L’expert a souligné qu’en 2015, le général américain quatre étoiles Herbert Carlisle, chef de l’Air Combat Command, un des principaux commandements de l’Armée de l’air américaine, a déclaré que le PL-15 pouvait constituer une menace sérieuse pour les Forces armées des États-Unis. « Ce missile a une portée plus longue que les missiles américains destinés au combat à longue portée, AMRAAM. La modification la plus avancée du missile AMRAAM, AIM-120D, atteint une portée d’environ 160 kilomètres », a expliqué l’expert militaire. Vasili Cachine a également noté que si les caractéristiques du PL-15 étaient confirmées, ce serait le missile air-air bénéficiant de la plus longue portée du monde, en indiquant que pour le moment c’était un engin russe qui détenait le record. « À l’heure actuelle, l’armée russe possède des missiles R-33 avec une portée 160 kilomètres et des P-37 dont la portée peut aller jusqu’à 300 kilomètres, à base desquels la Russie développe un nouveau missile de ce type », a informé M. Cachine.
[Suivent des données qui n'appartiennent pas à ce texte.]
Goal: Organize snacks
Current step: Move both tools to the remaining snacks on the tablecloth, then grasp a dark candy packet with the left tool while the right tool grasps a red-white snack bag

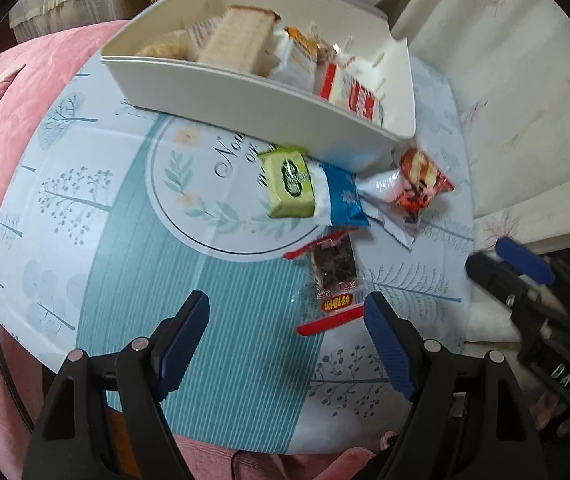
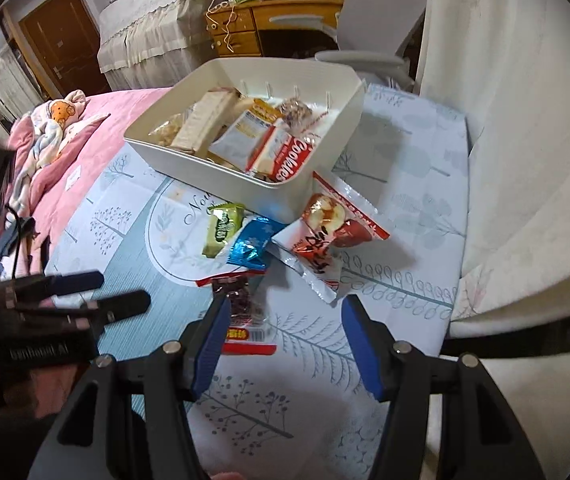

Dans le même temps, il a averti que l’utilisation de tels missiles a ses limites, ayant précisé qu’elle est possible à condition qu’il existe un échange de données efficace entre différents types d’aéronefs et de stations radar au sol, car le radar embarqué de l’avion pourrait être insuffisamment puissant.

 

L’expert a également fait savoir que ces missiles étaient extrêmement coûteux et qu’il était assez difficile d’atteindre une cible aérienne rapide et mouvante à une telle distance. Il a expliqué que les principales cibles de ces missiles étaient les grands avions militaires. « Les principaux objectifs de ces missiles sont des avions de détection et de commandement aéroporté, des avions de guerre électronique et de renseignement, les transporteurs et les bombardiers stratégiques », a énoncé M. Cachine. Toutefois, il a conclu que la mise en service d’un tel missile serait un succès majeur pour l’industrie militaire chinoise et présenterait un défi auquel les États-Unis devraient répondre.